UK’s largest pension fund weighs in on high frequency trading

Giant BT fund stresses “agency role” of market players

The £35bn (€40.4bn) British Telecom Pension Scheme, the largest in the UK, is engaging with European regulators over high frequency trading.

It is calling for regulation favouring transparency and efficiency that’s not “skewed to the benefit of a limited group of market participants”.

It notes that most market participants are not owners but agents who benefit from market inefficiencies – the advantages of which they “try to hold exclusively for themselves”.

And it suggests that extra market liquidity merely promotes extra trading, which drives trend-following behaviour, “leading to a greater propensity to bubbles and busts”. It also reckons the definition of market abuse should be widened.

The 340,000 beneficiary-scheme was responding to a consultation paper from the European Securities Market Authority on highly automated trading.

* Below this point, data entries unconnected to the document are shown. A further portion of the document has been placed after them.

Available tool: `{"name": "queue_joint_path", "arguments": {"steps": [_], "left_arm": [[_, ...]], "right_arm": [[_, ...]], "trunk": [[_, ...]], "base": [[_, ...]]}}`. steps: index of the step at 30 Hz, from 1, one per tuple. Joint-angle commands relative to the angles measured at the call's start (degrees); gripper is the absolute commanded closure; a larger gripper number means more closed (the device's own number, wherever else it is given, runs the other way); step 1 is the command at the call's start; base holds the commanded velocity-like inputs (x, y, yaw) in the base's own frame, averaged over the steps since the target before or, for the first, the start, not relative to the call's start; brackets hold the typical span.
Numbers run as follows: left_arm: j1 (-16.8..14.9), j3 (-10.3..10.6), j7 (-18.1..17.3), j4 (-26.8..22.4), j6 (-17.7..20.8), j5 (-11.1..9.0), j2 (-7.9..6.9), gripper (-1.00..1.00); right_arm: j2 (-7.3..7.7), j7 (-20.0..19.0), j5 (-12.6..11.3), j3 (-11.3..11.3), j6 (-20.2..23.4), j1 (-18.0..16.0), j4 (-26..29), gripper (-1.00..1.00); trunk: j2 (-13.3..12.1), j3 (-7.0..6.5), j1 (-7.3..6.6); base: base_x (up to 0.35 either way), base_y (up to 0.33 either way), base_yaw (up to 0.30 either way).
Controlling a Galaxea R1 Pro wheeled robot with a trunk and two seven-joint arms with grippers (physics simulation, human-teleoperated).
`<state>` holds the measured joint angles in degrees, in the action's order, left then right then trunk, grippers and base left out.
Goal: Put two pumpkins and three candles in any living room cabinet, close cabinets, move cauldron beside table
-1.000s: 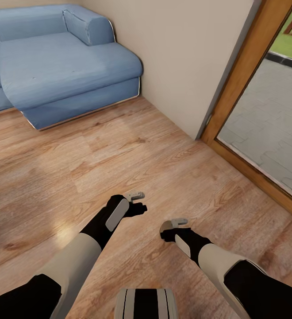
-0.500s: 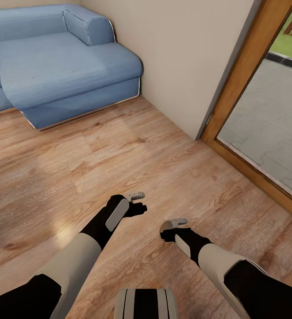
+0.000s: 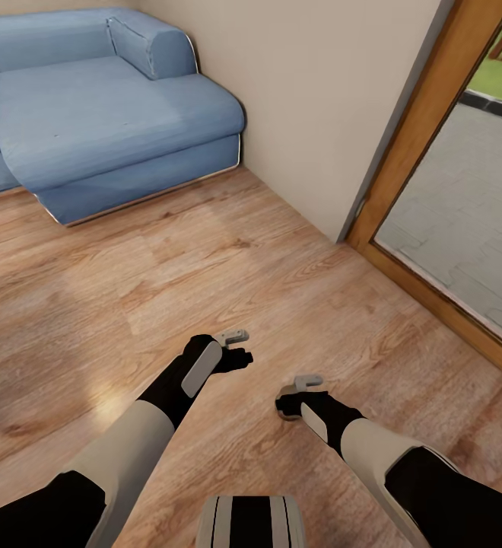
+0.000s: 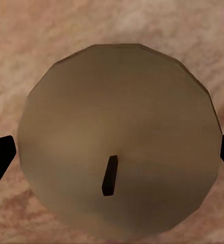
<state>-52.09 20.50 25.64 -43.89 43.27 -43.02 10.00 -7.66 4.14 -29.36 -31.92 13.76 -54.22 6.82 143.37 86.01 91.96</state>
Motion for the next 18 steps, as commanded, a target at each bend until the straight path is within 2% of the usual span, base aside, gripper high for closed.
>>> {"name": "queue_joint_path", "arguments": {"steps": [1, 12, 16, 18], "left_arm": [[0.0, 0.1, 0.6, -0.1, 0.1, -0.6, 0.0, -1.0], [0.0, 0.1, 0.6, -0.1, 0.1, -0.6, 0.0, -1.0], [0.0, 0.1, 0.6, -0.1, 0.1, -0.6, 0.0, -1.0], [0.0, 0.1, 0.6, -0.1, 0.1, -0.6, 0.0, -1.0]], "right_arm": [[0.02, 0.3, -0.5, -0.5, 0.3, 0.0, 0.1, -1.0], [0.02, 0.3, -0.5, -0.5, 0.3, 0.0, 0.1, -1.0], [0.02, 0.3, -0.5, -0.5, 0.3, 0.0, 0.1, -1.0], [0.02, 0.3, -0.5, -0.5, 0.3, 0.0, 0.1, -1.0]], "trunk": [[0.0, 0.03, -0.01], [0.0, 0.03, -0.01], [0.1, 0.92, 0.1], [0.1, 0.92, 0.1]], "base": [[0.012, 0.0, 0.0], [0.002, 0.0, 0.0], [0.0, 0.0, 0.0], [0.0, 0.0, 0.0]]}}
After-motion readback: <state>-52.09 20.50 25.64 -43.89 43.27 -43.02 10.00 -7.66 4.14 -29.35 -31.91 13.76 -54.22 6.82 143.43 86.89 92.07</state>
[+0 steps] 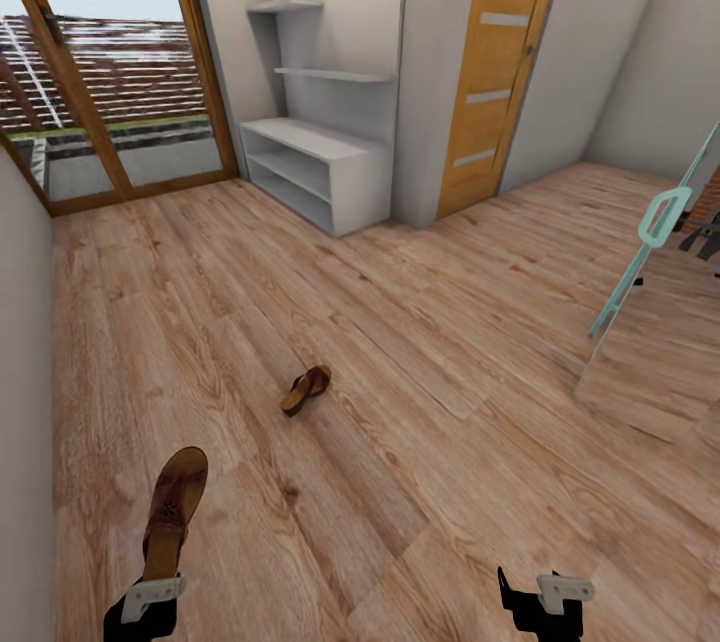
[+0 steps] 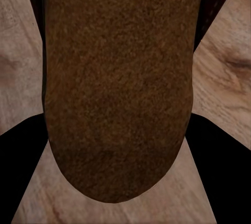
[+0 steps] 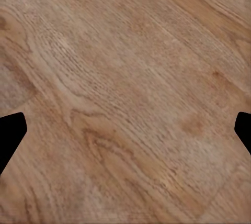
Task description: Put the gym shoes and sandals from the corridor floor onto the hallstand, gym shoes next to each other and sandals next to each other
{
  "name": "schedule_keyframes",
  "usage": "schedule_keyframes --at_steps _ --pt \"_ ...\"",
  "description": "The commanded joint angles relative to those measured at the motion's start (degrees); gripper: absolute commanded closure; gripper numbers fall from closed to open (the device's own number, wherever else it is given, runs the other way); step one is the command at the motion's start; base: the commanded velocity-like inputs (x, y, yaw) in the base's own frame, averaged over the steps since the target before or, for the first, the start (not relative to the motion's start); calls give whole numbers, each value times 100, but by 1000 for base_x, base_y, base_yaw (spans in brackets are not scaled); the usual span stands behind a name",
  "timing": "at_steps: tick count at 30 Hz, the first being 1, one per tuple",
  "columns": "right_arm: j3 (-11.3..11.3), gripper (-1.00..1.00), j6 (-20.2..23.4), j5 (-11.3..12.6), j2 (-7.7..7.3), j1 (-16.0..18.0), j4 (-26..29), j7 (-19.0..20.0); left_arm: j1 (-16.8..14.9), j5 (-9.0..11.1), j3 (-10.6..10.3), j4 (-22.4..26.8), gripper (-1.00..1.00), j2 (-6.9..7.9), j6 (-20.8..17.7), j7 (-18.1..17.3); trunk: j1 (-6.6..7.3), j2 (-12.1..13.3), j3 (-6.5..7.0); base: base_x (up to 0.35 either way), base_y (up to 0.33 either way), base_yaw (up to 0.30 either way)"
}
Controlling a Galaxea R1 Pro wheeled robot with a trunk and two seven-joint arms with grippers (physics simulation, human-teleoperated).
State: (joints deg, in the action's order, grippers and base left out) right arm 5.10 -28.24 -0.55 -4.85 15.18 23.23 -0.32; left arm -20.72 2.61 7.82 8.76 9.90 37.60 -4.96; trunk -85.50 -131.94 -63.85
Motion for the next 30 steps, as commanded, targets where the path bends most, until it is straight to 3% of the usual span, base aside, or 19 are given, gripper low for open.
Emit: schedule_keyframes --at_steps 1,13,30 --pt "9 -100 -16 -7 1 3 -3 -3 -3 123 26 -32 100 -1 58 -51 1 -1 2 0 0 0" --pt "9 -100 -14 -7 8 3 -3 -3 -3 215 9 -58 100 -5 98 -75 1 -1 10 35 -10 0" --pt "9 -100 -14 -7 27 3 -9 -3 -3 223 9 -58 100 -12 98 -71 1 -1 10 210 -196 0"
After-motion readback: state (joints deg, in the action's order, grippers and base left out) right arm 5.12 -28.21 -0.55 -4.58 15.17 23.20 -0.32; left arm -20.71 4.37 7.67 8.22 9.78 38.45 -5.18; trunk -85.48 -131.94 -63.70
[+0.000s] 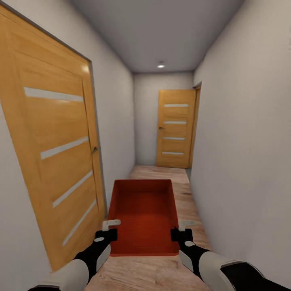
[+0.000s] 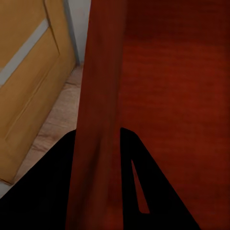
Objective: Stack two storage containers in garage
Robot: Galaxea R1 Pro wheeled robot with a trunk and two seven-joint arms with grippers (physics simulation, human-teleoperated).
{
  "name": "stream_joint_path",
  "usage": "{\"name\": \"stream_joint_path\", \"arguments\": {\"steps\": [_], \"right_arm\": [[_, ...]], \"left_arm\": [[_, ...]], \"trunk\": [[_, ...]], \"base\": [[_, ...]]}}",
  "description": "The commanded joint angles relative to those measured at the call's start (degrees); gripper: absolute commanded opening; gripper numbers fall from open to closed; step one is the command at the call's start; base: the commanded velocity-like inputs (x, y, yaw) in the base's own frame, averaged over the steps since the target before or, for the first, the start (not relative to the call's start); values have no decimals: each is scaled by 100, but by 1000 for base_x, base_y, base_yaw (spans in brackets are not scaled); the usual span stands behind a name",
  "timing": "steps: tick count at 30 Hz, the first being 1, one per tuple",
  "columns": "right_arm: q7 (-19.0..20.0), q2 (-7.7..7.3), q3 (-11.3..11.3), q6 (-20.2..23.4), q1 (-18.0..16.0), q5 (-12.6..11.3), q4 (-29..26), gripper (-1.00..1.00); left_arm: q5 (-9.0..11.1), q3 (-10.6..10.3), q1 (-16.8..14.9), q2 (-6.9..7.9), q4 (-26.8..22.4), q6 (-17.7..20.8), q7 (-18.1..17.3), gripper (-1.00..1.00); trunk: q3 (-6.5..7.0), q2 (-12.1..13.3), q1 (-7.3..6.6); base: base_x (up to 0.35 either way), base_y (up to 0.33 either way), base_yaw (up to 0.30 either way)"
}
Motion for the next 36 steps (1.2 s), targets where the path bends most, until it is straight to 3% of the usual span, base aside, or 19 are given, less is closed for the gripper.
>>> {"name": "stream_joint_path", "arguments": {"steps": [1,14,36], "right_arm": [[49,7,-232,-4,-10,189,-300,-100],[49,7,-232,-4,-10,189,-300,-100],[49,7,-232,-4,-10,190,-300,-100]], "left_arm": [[24,33,4,75,13,-13,49,-100],[17,33,4,74,13,-13,23,-100],[19,15,4,74,13,-14,23,-100]], "trunk": [[-2,-3,5],[-2,-3,5],[-2,-3,5]], "base": [[321,0,-283],[321,104,-249],[319,148,-8]]}}
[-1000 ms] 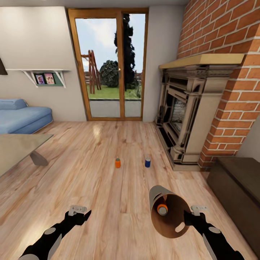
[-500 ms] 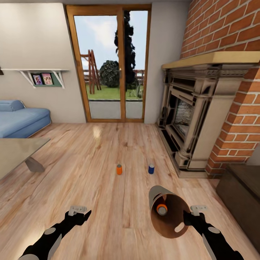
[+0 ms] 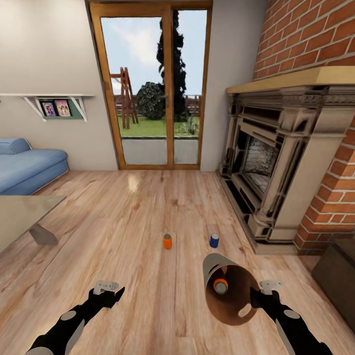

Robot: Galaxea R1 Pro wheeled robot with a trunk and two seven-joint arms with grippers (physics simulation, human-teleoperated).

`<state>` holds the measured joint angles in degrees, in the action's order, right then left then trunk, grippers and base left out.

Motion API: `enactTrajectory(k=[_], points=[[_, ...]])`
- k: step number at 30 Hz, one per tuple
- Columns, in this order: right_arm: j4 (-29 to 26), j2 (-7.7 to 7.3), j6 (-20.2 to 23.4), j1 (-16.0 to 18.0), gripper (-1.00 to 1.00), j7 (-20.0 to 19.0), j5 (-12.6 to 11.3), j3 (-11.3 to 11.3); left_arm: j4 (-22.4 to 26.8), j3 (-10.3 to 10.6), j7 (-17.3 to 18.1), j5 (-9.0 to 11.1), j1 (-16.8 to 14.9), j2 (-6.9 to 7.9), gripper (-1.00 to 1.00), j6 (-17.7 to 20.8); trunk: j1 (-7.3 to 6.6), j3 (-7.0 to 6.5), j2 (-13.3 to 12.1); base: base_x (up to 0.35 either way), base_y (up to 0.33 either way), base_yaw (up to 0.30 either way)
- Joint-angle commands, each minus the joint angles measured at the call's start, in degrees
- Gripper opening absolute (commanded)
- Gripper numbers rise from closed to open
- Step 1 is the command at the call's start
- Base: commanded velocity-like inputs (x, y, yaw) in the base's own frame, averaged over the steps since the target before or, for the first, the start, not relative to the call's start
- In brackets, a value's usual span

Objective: Put the three can of soda from the living room inside the tash can in the kitchen.

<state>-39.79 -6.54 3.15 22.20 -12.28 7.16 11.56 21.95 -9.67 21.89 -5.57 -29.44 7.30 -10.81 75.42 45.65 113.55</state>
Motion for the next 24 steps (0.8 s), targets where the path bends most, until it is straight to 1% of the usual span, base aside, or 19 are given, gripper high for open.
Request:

“As ultimate asset owners, pension schemes have a strong interest in transparent and efficient markets,” the fund states.Interestingly, given the current concerns about the wider role of investment banks and trading activity, the BTPS was the only institutional asset owner to respond to the consultation, although the UK’s Investment Management Association and the retail-focused Danish Shareholders Association (DAF) also replied. There were 40 replies in total, mostly from exchange and banking groups.

“asset owners have an interest in transparent and efficient markets”

The BT fund says the proposed guidelines are “timely and valuable” and that there’s no need to wait for the Markets in Financial Instruments Directive (MiFID) directive to be finalised before promoting them.
ESMA launched the consultation in July and expects to publish its final guidelines at the end of 2011. Last month ESMA also launched a consultation into “empty voting” which closes on November 25.